Да, подоконник. Сорок пять лет назад с этого подоконника бесшумно спрыгивал на землю ловкий, загорелый паренек. Спрыгивал и замирал, прислушиваясь. Она ждала его у той памятной доски забора, которая висела на одном гвозде, отклонялась в сторону, как маятник. Не было случая, чтобы Клавдия не пришла. Он целовал ее руки, холодные, как роса, ее губы, упругие, как спелые сливы… О чем они говорили тогда? О чем? Этого невозможно теперь вспомнить. Если до рассвета, то, значит, было о чем… Затем она уехала учиться. Потом стала его женой. Родился Виктор. В ту ночь был сильный ветер. Сломало несколько деревьев в городском саду.

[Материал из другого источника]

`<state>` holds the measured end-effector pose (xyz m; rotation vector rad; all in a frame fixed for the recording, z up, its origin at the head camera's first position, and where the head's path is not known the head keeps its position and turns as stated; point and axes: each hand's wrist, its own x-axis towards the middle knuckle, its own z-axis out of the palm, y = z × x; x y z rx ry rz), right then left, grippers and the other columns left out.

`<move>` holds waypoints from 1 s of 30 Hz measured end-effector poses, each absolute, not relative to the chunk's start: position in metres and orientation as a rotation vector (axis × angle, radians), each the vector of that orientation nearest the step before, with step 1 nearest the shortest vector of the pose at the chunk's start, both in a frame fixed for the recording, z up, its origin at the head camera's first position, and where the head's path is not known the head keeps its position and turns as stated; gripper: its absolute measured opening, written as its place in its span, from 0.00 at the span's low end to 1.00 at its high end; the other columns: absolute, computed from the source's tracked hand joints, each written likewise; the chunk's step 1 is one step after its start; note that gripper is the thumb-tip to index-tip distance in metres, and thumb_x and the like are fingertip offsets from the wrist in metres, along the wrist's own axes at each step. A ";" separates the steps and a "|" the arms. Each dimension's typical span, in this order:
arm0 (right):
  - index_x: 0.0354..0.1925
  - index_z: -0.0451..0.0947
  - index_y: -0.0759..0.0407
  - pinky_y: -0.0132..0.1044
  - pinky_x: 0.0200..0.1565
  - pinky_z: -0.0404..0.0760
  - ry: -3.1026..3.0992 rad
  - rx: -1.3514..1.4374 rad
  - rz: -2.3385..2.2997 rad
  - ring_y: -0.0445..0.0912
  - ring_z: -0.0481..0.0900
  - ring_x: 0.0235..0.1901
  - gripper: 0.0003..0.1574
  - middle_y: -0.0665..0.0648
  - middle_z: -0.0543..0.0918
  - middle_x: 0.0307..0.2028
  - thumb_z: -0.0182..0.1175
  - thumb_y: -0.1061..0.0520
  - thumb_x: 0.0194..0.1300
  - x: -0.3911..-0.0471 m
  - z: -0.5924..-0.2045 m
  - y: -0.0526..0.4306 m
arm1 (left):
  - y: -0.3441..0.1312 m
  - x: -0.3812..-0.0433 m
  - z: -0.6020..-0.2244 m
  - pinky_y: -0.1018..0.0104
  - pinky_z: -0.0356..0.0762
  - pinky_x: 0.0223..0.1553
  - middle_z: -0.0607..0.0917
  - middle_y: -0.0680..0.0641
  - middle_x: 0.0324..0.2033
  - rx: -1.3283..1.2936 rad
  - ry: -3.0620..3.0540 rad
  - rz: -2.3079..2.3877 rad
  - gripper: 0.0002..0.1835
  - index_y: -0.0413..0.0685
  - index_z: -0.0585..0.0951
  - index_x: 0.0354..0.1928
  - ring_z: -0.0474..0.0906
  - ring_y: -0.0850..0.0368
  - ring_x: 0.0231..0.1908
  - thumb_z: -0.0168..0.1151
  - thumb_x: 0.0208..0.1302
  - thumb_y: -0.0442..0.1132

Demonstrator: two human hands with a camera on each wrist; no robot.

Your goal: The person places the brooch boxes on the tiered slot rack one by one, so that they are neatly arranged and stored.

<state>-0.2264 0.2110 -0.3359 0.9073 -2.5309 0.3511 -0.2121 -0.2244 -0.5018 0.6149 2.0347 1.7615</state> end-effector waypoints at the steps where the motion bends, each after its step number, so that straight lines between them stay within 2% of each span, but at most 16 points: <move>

Вот так, о чем бы он ни вспомнил, мысль его непроизвольно возвращалась к Виктору. Да, Виктор мог бы стать хорошим учителем. Как обидно, что работа его осталась незаконченной. Даже по той части, которая сделана, видно, что задумано интересно, по-своему. Да что толку? Так и останется вместо книги пачка исписанной бумаги. Кому нужна она? Когда-нибудь ее кинут в огонь.
* * *
Как-то незаметно Иван Васильевич включился в жизнь семьи. Утром, когда Нина и Алексей Стратонович уходили на работу, он неторопливо прибирал посуду, оставшуюся после завтрака, поливал цветы, вытирал пыль на рояле и книжных полках.
В этих занятиях он находил странное удовольствие. Может быть, потому, что это помогало отвлекаться от мыслей о себе. О себе он думать не любил — это было слишком непривычно. Думая о себе, он быстро уставал и начинал нервничать. Он был готов думать о чем угодно, но только не о себе. Это удавалось, но не всегда.

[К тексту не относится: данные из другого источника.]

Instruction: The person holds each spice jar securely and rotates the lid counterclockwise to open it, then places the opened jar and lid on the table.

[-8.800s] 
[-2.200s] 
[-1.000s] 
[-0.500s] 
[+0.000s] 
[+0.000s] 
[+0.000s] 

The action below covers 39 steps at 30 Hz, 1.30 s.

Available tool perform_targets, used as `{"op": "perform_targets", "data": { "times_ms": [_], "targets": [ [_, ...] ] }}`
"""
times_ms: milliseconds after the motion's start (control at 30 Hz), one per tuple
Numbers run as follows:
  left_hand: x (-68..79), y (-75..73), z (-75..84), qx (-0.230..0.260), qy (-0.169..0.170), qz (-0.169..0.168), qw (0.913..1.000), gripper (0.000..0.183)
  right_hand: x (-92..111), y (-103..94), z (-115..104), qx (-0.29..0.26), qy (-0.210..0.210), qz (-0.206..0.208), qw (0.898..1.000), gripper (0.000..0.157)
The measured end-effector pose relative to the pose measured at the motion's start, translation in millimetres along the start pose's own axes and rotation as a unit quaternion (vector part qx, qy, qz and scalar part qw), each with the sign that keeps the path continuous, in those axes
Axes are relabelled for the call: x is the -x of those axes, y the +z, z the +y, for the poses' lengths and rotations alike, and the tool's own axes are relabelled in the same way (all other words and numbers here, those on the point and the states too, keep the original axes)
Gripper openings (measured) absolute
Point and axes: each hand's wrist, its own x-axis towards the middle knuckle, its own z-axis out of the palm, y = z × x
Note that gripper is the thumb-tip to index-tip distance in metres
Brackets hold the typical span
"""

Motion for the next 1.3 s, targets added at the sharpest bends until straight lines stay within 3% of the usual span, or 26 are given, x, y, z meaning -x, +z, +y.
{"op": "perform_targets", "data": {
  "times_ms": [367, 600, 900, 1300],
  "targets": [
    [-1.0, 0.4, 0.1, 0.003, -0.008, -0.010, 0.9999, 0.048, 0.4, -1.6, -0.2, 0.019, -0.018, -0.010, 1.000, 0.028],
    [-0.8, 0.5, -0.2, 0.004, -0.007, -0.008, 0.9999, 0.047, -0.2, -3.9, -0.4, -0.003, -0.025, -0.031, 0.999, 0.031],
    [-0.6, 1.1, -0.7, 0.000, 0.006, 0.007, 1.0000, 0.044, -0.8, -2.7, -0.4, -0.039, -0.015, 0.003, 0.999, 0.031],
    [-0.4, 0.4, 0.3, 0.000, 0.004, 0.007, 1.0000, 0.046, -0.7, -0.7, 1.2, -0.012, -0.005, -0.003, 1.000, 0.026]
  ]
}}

Как-то вечером пришел Сережа и спросил, испытующе заглядывая в глаза:
— Дедушка, а ты кто?
Иван Васильевич не нашелся, что сказать.
— Не знаю, — ответил он.
— Ты никто?
Вот об это ребячье слово споткнулась мысль, закружилась волчком на месте. «Никто. Никто. Никто». Сердце заболело сильнее, чем обычно. Ушел к себе, плотно прикрыл дверь. Обессиленно прилег на кровать. Слово вошло в сознание, как яд. «Никто». Конечно, мальчонка прав: чтобы быть кем-то, надо что-то делать. А что делать ему? Можно ходить на реку, удить рыбу. Можно читать пухлые романы. Целыми днями читать. Можно уйти в лес, растянуться на траве и смотреть в небо. Можно делать все, на что в течение всей жизни не хватало времени. Можно все… Ужасная, бессмысленная свобода. Зачем? Нет! Нет! Скорее на юг. Чтоб никому не быть в тягость, чтоб никто не видел, что он ни на что уже не годен.

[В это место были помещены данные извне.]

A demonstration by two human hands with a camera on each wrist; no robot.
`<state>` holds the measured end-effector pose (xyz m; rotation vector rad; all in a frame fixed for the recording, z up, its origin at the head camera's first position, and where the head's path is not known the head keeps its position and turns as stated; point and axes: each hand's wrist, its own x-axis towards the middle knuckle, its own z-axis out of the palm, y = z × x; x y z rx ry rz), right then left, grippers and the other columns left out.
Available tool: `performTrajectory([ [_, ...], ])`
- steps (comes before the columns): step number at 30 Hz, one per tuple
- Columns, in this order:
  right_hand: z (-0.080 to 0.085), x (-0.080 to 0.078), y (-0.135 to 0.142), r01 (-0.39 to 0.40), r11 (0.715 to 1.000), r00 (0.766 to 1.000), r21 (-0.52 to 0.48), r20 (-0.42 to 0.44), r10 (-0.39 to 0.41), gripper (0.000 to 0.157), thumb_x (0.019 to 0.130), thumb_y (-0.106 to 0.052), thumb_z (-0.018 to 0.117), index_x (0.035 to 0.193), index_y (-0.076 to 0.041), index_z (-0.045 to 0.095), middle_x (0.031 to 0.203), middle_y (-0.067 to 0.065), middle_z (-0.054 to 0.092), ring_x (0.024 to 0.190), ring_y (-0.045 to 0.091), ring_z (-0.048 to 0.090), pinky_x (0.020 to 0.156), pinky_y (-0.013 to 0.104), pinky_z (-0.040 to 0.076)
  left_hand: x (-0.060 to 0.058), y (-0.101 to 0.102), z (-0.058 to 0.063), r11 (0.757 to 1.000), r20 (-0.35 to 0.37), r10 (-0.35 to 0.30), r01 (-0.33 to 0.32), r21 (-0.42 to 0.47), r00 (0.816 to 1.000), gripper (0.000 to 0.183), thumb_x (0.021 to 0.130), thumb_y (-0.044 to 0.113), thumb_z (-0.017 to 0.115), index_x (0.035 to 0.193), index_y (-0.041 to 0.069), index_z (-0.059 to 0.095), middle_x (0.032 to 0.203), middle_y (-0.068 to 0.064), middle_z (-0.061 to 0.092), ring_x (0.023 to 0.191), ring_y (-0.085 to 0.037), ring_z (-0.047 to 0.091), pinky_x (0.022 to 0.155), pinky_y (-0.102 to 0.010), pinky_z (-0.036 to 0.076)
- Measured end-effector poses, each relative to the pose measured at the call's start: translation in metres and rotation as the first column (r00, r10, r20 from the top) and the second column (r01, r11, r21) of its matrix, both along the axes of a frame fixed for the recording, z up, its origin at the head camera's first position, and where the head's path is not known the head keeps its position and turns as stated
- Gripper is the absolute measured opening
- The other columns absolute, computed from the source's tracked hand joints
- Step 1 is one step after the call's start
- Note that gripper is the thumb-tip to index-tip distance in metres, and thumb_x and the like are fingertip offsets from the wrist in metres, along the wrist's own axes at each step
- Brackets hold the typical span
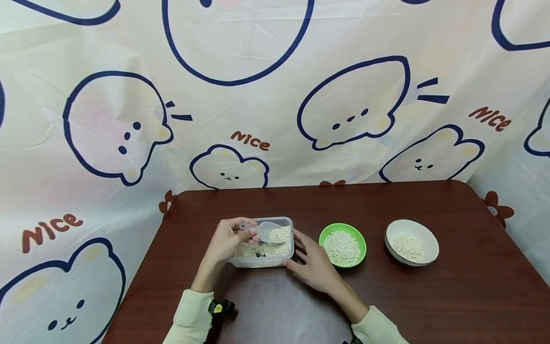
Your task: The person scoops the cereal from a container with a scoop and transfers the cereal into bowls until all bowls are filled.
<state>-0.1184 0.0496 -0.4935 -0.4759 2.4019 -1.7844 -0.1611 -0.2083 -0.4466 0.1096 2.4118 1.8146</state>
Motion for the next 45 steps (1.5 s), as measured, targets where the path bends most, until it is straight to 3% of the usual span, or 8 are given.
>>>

Он попросил Нину принести его чемодан и начал укладываться. Женщина постояла рядом, заговорила:
— Иван Васильевич! А вы подумайте, может быть, и не надо ехать?
— Как так, не надо?
— Остались бы с нами.
Он рассердился.
— Легко сказать: «Остались бы…»
Нина вздохнула.
— А все-таки…
Он не дал ей договорить.
— Вопрос решенный.
Алексей Стратонович заказал билет до Кобулети. Нина зажарила курицу, приготовила Ивану Васильевичу белье, дорожный чайник, кружку. Но вдруг ночью у Зойки повысилась температура. Она плакала, тяжело дышала, маленькое ее личико посинело. Вызвали скорую помощь. У Зойки оказалась злокачественная дифтерия. Ее вместе с Ниной увезли в больницу. Утром Иван Васильевич унес им свою дорожную курицу, молоко, долго стоял под окном палаты и сквозь стекло знаками объяснялся с Ниной. Он стал ходить в больницу каждый день, носил передачу. Ему было приятно, когда санитарка говорила:
— Внучке? В пятую? Передам, передам, не тревожьтесь.
Или:
— Привет вам от дочки. Просит не тревожиться.
В этих словах «внучка», «дочь» заключались какие-то особенные, музыкальные звуки.
А когда Зойка выздоровела, он встретил их и, обняв обеих, неожиданно прослезился.
Некоторое время Зойку не носили в ясли, и она оставалась дома с Иваном Васильевичем. Они уходили в сад, и он рассказывал ей сказки. Она слушала внимательно. Вероятно, ее интересовали интонации его голоса. В саду пели птицы. Зойка поднимала серые глаза и старалась отыскать их в густой листве. Она лепетала «ти-ти». Это означало «птицы». Зойка напоминала ему Анечку.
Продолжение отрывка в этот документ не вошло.